Jordanian military officer and prime minister (1934–2002)

Zaid ibn Shaker, GBE, CVO (4 September 1934 – 30 August 2002) (الامير زيد بن شاكر) was a Jordanian military officer and politician who served as the commander-in-chief of the Jordanian military for more than twelve years and the 27th Prime Minister of Jordan three times. King Hussein awarded him the non-hereditary title of prince on 4 February 1996.

Field Marshal General of the Army Sharif Zaid ibn Shakir was a cousin of King Hussein. He joined the military and served with the future King Hussein. In 1957 and 1958 he was the assistant military attache at the Embassy of Jordan in London. He served in a number of positions in the Jordanian military, including being a tank commander at both the brigade and division level. On 8 January 1996 he was made chief of staff for the armed services, which post he held until resigning in 1988. In June 1987 he was made field marshal. Being a Hashemite, Zaid ibn Shaker's family had always been close to the Royal family, and Zaid ibn Shaker himself had been personally linked with King Hussein throughout his military career. In addition to his high palace position, he also filled a then newly created post of adviser to the king on national security, which implied that Zaid bin Shaker would retain considerable influence over military policies.

== Early life ==

Ibn Shaker was born on September 4, 1934, in Amman. His father, Shakir Ibn Zaid, had participated in the Arab Revolt during the First World War, where he led a group of tribal levies, as well as in the Al-Khurma dispute. At the Battle of Turbah, during the conflict between the Sharifian Caliphate and Ibn Saud, Ibn Shakir's father saved the life of Prince Abdullah (later King Abdullah I) by providing him a horse and camel to escape. Zaid's father had likewise served with T. E. Lawrence, who described him as a "brave and courageous soldier".

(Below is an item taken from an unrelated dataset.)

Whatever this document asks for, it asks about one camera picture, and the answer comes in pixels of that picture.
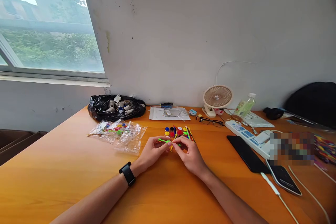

Ibn Shaker would go on to be educated at Victoria College in Alexandria.

Ibn Shaker would eventually be married and have two sons: Shaker and Nasreen.

== Military career ==

Ibn Shaker was trained at Sandhurst in the early 1950's, where he met Hussein, and during this time the two became close friends. Returning to Jordan in 1956, Ibn Shaker was among a group of officers who participated in the Arabization of the Jordanian Army command. During the Zarqa incident, when Shaker was Hussein's aide-de-camp, he was sent to the Zarqa barracks to ascertain the situation. He found anarchic conditions, with rumors circling that the king had been assassinated, and uncertainty regarding individual loyalties. The arrival of the king eventually quelled confusion, and order was restored.

In 1957, he was appointed an assistant to the Jordanian military attache in Britain, and would hold that position until 1958.

In 1963, he would attend the Command and General Staff College in the United States. Afterward, he would command the 1st Infantry Regiment.

=== Six Day War ===

In the events leading up to the war in 1967, Jordanian public opinion was strongly in favor of war. Ibn Shaker commented at a press conference in May of that year, "If Jordan does not join the war a civil war will erupt in Jordan."

By the time conflict broke out, Jordanian forces were under the command of Egyptian General Abdul Munim Riad. Ibn Shaker was in charge of the 60th Armored brigade, then stationed in the Ain Qilt-Jericho area, which was, along with the 40th Armored Brigade, one of the key armored units in the Arab nations' Western Command. Eventually, the 60th Armored was moved south to Hebron, while the 40th Armored was moved north to Jericho. This was based on the idea that the Syrians would move in to support the northern end, while Egypt would move in to support the southern end - neither event materialized. When the Israelis launched their preemptive attack, the Jordanians suffered greatly from the Israeli air superiority. The 60th Armored Brigade alone lost half of its eighty tanks, mostly to air attacks. The air attacks were so severe that Ibn Shaker recalled nearly being killed by napalm:

When you're strafed you have to jump out of your vehicle - I was in a Land Rover - and throw yourself in a ditch. They hit the wireless car behind me. They used a lot of napalm. A napalm bomb ricocheted on the asphalt near me, went about 200 yards and exploded. God was on my side.

=== Battle of Karameh ===

During the War of Attrition, Ibn Shaker was stationed on the border between Israel and Jordan. Although he was opposed to Palestinian activities against Israel, he was also opposed to Israeli attacks on Jordanian soil. On March 20, 1968, while gazing out at the Israeli side, he noticed the oncoming attack. "They were massing their forces," he would later say, "and not even bothering to hide their attack." He went to Karameh and inspected the Palestinian positions there. Assured that they were prepared, he went back to Amman to attend the birthday party of Crown Prince Hassan ibn Talal, the king's brother. During the party, Hussein took Ibn Shaker aside and said, "You should leave early and try to get some sleep. The attack will probably happen tomorrow." Sure enough, at 5:00 A.M., Hussein was told that the Israelis were crossing the river into Jordanian territory. He telephoned his officers, Ibn Shakir among them, and said, "The fun has started."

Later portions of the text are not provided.